Le prime sette fanno un altro campionato. Ma occhio alla variabile Lazio per la corsa all'Europa
Per i verdetti ufficiali dovremo attendere ancora qualche settimana, ma la giornata che ci siamo appena lasciati alle spalle ha delineato tante cose nella classifica della nostra Serie A, a cominciare dalla fuga dell'Inter, vicinissima alla conquista del suo ventunesimo Scudetto, fino alla lotta per la qualificazione alle prossime coppe europee. Impossibile sapere oggi chi andrà in Champions e chi invece dovrà accontentarsi di Europa League e Conference, ma la cosa certa è che le prime sette stanno facendo un campionato a parte, visto che dai quarantacinque punti di Como e Atalanta, rispettivamente sesto e settima in classifica, ai trentasei del Bologna, ottavo, si è creata una spaccatura difficilmente colmabile.

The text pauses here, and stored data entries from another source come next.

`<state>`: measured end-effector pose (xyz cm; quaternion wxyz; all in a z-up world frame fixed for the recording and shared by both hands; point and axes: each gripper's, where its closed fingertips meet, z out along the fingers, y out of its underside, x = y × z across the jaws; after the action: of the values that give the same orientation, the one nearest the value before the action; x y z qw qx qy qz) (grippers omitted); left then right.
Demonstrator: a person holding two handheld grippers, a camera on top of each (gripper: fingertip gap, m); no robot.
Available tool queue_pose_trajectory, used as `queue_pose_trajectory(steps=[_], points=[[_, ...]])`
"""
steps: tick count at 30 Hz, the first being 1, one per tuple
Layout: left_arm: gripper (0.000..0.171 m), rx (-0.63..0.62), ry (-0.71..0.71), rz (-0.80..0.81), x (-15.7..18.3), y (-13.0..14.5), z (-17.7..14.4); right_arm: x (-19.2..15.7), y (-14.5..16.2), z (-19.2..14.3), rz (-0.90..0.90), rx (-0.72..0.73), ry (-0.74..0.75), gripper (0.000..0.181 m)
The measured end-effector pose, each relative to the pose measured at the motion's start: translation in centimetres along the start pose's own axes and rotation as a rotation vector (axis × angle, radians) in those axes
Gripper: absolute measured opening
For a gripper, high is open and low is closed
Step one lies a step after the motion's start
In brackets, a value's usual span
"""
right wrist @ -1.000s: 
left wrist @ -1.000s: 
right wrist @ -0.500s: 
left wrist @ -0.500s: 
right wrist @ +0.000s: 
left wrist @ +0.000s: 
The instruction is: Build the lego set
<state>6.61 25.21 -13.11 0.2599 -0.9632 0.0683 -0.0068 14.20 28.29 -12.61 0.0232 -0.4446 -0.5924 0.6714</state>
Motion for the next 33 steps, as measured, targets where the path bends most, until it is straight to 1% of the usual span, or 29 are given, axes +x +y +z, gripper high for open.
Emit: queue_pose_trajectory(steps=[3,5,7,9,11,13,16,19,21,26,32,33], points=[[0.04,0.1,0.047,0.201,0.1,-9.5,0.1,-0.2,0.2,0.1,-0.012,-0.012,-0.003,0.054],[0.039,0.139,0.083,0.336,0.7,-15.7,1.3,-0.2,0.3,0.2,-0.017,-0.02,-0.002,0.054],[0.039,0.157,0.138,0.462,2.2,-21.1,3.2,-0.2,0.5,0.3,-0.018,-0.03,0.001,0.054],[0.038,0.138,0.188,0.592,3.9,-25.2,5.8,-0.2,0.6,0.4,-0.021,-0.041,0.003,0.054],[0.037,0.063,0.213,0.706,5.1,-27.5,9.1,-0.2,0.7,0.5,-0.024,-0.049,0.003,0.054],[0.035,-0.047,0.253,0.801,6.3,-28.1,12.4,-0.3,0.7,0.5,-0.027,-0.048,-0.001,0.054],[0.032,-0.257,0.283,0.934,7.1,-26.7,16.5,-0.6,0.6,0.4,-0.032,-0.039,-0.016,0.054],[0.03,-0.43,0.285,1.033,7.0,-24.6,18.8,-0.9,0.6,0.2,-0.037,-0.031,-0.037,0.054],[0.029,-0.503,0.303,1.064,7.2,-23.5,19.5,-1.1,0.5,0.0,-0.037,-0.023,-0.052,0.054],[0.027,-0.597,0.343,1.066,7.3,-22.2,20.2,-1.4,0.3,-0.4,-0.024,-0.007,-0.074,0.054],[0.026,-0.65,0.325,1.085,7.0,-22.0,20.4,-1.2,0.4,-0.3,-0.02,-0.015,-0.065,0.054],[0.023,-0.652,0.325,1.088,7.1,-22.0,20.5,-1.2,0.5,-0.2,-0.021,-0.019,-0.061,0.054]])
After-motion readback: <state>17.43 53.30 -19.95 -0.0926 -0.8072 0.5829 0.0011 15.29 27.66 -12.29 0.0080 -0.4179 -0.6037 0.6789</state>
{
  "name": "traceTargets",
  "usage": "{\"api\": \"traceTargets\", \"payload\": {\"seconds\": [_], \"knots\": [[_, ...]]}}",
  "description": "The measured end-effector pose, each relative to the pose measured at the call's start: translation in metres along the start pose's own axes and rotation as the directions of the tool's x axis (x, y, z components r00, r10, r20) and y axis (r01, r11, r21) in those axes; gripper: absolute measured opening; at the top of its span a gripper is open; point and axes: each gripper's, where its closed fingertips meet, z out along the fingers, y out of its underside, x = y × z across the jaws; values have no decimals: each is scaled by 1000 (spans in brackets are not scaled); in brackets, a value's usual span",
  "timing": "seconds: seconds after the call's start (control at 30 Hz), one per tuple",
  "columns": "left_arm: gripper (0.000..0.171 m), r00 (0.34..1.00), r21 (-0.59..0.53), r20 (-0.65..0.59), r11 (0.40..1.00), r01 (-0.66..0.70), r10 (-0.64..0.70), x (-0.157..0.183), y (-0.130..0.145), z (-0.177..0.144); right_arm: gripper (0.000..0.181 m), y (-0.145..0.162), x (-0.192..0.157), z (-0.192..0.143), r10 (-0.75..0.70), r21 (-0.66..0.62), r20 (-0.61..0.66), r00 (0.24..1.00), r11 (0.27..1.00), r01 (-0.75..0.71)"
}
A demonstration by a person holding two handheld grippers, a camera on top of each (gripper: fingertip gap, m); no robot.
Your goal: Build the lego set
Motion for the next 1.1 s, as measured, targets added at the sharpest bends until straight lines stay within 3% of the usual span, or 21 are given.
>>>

Attenzione alla variabile Lazio.
Nove punti sono tantissimi e allora la logica farebbe pensare che Inter, Milan, Napoli, Roma, Juventus, Como e Atalanta siano certe della qualificazione alle prossime coppe, ma invece esiste anche la possibilità che una di queste possa restare fuori. Sì, perché tra le quattro semifinaliste di Coppa Italia c'è anche la Lazio di Maurizio Sarri, attualmente a -10 dalla settima in classifica, che se dovesse alzare il trofeo toglierebbe un posto, come accaduto lo scorso anno dopo il successo del Bologna.
Il regolamento.
Quasi sempre in Serie A il sesto posto vale la qualificazione in Europa League ma 12 mesi fa non è stato così, proprio perché il regolamento, relativo alle squadre che rappresenteranno l'Italia nelle coppe europee nella stagione successiva, parla chiaro: le prime quattro classificate staccano il pass per la Champions, la quinta e la vincitrice della Coppa Italia accedono all'Europa League e la sesta va in Conference. Nel caso in cui il trofeo nazionale dovesse essere vinto da una delle prime sei ecco che la settima in classifica verrebbe "ripescata" per la terza competizione europea per importanza, ma in caso contrario il settimo posto non varrà niente. Ecco, tutto è in mano alla Lazio, con le nuove "sette sorelle" della Serie A che dovranno sperare in una sconfitta dei biancocelesti tra semifinale e finale.